INSTRUCTIONS TO FOLLOW
Each line from the first entry to the line with "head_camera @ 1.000", both included, is to be returned unchanged, with any pictures dropped.

Records excerpted from a collection:
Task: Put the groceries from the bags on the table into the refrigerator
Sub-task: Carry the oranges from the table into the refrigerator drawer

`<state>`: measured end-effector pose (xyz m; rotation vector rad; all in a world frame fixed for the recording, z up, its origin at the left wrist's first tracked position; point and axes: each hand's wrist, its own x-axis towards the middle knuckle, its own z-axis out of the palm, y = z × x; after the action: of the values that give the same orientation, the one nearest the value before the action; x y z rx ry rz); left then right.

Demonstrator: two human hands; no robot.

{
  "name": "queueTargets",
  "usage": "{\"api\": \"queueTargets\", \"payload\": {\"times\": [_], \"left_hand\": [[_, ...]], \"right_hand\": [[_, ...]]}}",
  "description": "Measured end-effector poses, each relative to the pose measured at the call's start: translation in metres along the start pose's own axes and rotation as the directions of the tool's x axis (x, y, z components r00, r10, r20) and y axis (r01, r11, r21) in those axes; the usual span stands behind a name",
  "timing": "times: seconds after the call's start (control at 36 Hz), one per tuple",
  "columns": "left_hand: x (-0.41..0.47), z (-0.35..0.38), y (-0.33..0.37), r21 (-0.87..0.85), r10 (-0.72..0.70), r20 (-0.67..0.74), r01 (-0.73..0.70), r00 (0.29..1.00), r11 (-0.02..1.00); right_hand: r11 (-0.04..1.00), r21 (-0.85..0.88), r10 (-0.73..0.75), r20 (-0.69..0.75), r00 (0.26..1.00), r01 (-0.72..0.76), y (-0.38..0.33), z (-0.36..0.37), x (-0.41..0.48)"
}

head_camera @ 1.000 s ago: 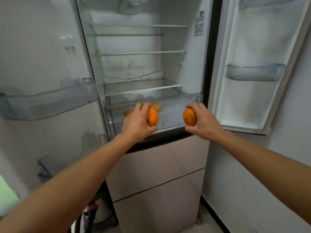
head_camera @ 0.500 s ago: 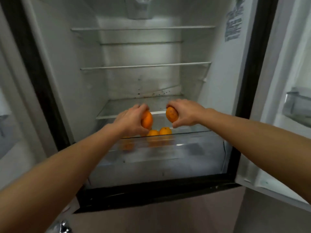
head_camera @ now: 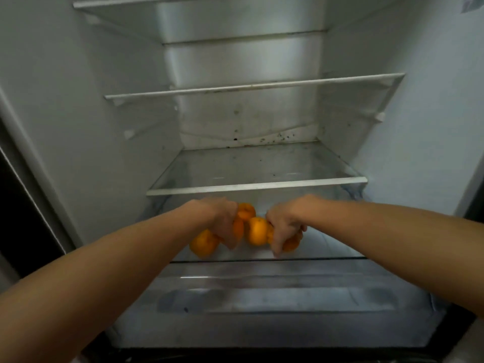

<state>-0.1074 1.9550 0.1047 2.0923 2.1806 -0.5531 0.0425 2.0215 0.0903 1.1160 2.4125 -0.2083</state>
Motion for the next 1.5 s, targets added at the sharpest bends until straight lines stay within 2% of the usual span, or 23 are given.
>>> {"api": "queueTargets", "payload": {"times": [0.08,0.19,0.33,0.47,0.56,0.67,0.81,0.92,0.97,1.03,1.08,1.14,1.19,1.28,1.36,1.44,1.5], "left_hand": [[0.016,0.007,0.0,-0.028,0.037,0.066,-0.035,0.997,0.999],[0.034,0.019,-0.001,-0.064,0.05,0.115,-0.043,0.992,0.997],[0.038,0.017,-0.002,-0.114,0.066,0.101,-0.054,0.993,0.992],[0.019,0.001,-0.009,-0.142,0.048,0.013,-0.046,0.999,0.989],[0.0,-0.008,-0.015,-0.172,-0.012,-0.104,-0.006,0.995,0.985],[-0.034,-0.016,-0.015,-0.308,-0.036,-0.224,-0.036,0.974,0.951],[-0.092,0.003,-0.006,-0.394,-0.082,-0.392,-0.086,0.916,0.915],[-0.136,0.031,0.009,-0.446,-0.187,-0.456,-0.041,0.87,0.894],[-0.153,0.047,0.017,-0.375,-0.242,-0.554,0.02,0.797,0.927],[-0.163,0.061,0.025,-0.274,-0.245,-0.688,0.067,0.683,0.959],[-0.166,0.068,0.033,-0.223,-0.242,-0.765,0.106,0.597,0.969],[-0.161,0.068,0.038,-0.22,-0.293,-0.778,0.196,0.555,0.956],[-0.156,0.068,0.042,-0.237,-0.346,-0.774,0.264,0.53,0.935],[-0.148,0.065,0.046,-0.22,-0.341,-0.796,0.286,0.499,0.933],[-0.132,0.056,0.045,-0.237,-0.369,-0.771,0.303,0.519,0.923],[-0.112,0.053,0.037,-0.268,-0.383,-0.774,0.289,0.504,0.919],[-0.099,0.054,0.03,-0.269,-0.357,-0.799,0.243,0.483,0.932]], "right_hand": [[0.999,-0.037,0.008,0.025,1.0,-0.007,0.0,0.004,0.006],[0.991,-0.129,0.017,-0.024,1.0,-0.02,0.005,0.008,0.007],[0.996,-0.082,0.029,-0.068,0.997,-0.035,0.005,0.004,-0.003],[0.998,0.045,0.04,-0.106,0.994,-0.036,0.01,-0.008,-0.012],[0.999,0.029,0.043,-0.226,0.973,-0.038,0.014,-0.017,-0.025],[0.992,0.118,0.009,-0.387,0.922,0.04,0.013,-0.027,-0.054],[0.951,0.228,-0.038,-0.582,0.812,0.208,0.002,-0.014,-0.097],[0.93,0.247,-0.055,-0.637,0.769,0.271,-0.009,0.014,-0.13],[0.948,0.197,-0.072,-0.636,0.768,0.252,-0.012,0.032,-0.144],[0.972,0.138,-0.056,-0.658,0.751,0.193,-0.013,0.052,-0.154],[0.995,0.047,-0.02,-0.751,0.659,0.084,-0.012,0.069,-0.16],[0.999,-0.035,-0.021,-0.832,0.555,-0.015,-0.013,0.08,-0.163],[0.995,-0.084,-0.039,-0.852,0.522,-0.061,-0.016,0.082,-0.162],[0.993,-0.098,-0.049,-0.857,0.513,-0.068,-0.012,0.076,-0.156],[0.993,-0.089,-0.039,-0.861,0.506,-0.076,0.001,0.067,-0.145],[0.993,-0.06,-0.002,-0.87,0.493,-0.102,0.005,0.058,-0.127],[0.992,-0.02,0.037,-0.892,0.451,-0.122,0.008,0.055,-0.112]]}}
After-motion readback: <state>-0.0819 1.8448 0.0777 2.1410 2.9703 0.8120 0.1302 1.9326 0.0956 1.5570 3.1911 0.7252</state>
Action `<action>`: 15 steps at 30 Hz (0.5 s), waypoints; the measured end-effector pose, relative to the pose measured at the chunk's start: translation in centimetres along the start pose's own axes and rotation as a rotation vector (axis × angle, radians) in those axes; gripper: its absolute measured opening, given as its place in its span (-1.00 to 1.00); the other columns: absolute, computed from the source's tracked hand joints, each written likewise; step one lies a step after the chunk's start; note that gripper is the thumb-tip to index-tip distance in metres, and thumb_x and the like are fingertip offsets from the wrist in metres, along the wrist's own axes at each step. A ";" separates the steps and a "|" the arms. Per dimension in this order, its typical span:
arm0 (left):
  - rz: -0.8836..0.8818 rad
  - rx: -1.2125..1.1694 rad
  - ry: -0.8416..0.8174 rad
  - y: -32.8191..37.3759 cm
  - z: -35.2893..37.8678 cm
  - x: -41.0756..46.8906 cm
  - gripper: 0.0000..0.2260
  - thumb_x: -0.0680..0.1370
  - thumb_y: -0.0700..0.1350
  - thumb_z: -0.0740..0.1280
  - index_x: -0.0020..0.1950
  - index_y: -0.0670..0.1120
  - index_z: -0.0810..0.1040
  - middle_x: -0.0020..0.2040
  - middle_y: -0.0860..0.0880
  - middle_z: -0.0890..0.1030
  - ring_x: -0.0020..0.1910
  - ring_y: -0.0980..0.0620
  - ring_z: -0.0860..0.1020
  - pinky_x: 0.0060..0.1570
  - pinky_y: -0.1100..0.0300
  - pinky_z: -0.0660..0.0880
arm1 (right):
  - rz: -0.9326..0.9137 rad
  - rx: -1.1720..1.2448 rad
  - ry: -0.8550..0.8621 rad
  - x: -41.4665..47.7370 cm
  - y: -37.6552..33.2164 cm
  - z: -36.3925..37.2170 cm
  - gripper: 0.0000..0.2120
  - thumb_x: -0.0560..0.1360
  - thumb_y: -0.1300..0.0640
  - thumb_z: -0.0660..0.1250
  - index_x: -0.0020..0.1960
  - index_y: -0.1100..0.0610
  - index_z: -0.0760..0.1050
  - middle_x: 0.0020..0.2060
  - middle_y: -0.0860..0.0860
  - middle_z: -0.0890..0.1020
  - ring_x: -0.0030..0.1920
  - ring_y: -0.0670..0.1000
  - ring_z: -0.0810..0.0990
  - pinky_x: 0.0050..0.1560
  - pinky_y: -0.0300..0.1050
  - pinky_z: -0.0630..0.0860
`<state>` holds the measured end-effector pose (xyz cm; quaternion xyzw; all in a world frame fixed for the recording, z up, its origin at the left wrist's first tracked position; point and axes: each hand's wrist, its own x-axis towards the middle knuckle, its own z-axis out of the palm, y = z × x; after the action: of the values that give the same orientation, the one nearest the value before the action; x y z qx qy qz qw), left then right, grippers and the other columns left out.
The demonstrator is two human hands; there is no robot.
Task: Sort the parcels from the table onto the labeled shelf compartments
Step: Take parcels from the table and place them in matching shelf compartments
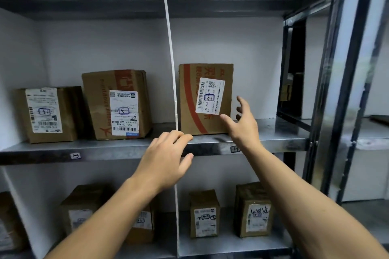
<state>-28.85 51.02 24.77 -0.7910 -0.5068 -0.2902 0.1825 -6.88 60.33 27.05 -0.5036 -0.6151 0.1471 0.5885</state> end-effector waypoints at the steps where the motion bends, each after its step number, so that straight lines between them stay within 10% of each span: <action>1: 0.018 -0.021 0.009 0.3 -0.1 -0.2 -0.61 0.57 0.06 0.27 0.39 0.01 0.44 0.26 0.06 0.48 0.23 0.01 0.42 0.22 0.08 0.38 | -0.018 -0.009 0.028 -1.0 -0.2 -0.4 -0.32 0.54 -0.01 0.43 0.56 -0.02 0.21 0.47 0.04 0.41 0.45 0.05 0.38 0.44 0.06 0.36; 6: 0.120 -0.142 0.014 1.9 -0.1 -1.5 -0.60 0.53 0.06 0.25 0.33 -0.03 0.50 0.21 0.01 0.54 0.18 -0.03 0.48 0.17 0.03 0.46 | -0.150 -0.309 0.154 -8.7 1.3 -3.2 -0.57 0.59 0.03 0.34 0.42 0.10 0.43 0.31 0.06 0.52 0.32 0.04 0.48 0.32 -0.16 0.35; 9: 0.194 -0.173 -0.063 3.7 1.4 -3.1 -0.60 0.55 0.10 0.23 0.35 0.00 0.46 0.23 0.01 0.51 0.19 -0.05 0.47 0.18 0.00 0.44 | -0.149 -0.630 0.129 -14.9 3.2 -5.9 -0.61 0.58 0.01 0.33 0.35 0.14 0.49 0.21 0.11 0.57 0.19 0.17 0.54 0.17 0.04 0.51; 15: 0.351 -0.244 -0.265 10.5 6.3 -7.4 -0.55 0.56 0.15 0.23 0.41 0.02 0.38 0.32 0.00 0.45 0.25 -0.09 0.41 0.20 0.00 0.37 | 0.185 -1.131 -0.121 -28.9 6.4 -12.2 -0.56 0.59 -0.16 0.17 0.40 0.00 0.40 0.25 0.06 0.52 0.26 0.19 0.49 0.16 0.07 0.47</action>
<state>-19.94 45.11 15.23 -0.9141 -0.3424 -0.2070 0.0654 0.88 35.27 8.70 -0.7825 -0.5839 -0.1253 0.1763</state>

TASK SOLUTION
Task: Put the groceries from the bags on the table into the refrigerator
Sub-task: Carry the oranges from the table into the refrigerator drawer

`<state>`: measured end-effector pose (xyz m; rotation vector rad; all in a world frame fixed for the recording, z up, its origin at the left wrist's first tracked position; point and axes: each hand's wrist, its own x-axis towards the middle knuckle, its own z-axis out of the palm, y = z × x; after the action: of the values that give the same orientation, the one nearest the value before the action; x y z rx ry rz); left then right.

Demonstrator: two human hands; no robot.

{
  "name": "queueTargets",
  "usage": "{\"api\": \"queueTargets\", \"payload\": {\"times\": [_], \"left_hand\": [[_, ...]], \"right_hand\": [[_, ...]]}}",
  "description": "Measured end-effector poses, each relative to the pose measured at the call's start: translation in metres along the start pose's own axes and rotation as the directions of the tool's x axis (x, y, z components r00, r10, r20) and y axis (r01, r11, r21) in those axes; the usual span stands behind a name",
  "timing": "times: seconds after the call's start (control at 36 Hz), one per tuple",
  "columns": "left_hand: x (-0.41..0.47), z (-0.35..0.38), y (-0.33..0.37), r21 (-0.87..0.85), r10 (-0.72..0.70), r20 (-0.67..0.74), r01 (-0.73..0.70), r00 (0.29..1.00), r11 (-0.02..1.00); right_hand: r11 (-0.04..1.00), r21 (-0.85..0.88), r10 (-0.73..0.75), r20 (-0.69..0.75), r00 (0.26..1.00), r01 (-0.72..0.76), y (-0.38..0.33), z (-0.36..0.37), x (-0.41..0.48)"
}

head_camera @ 1.000 s ago: 

This completes the answer.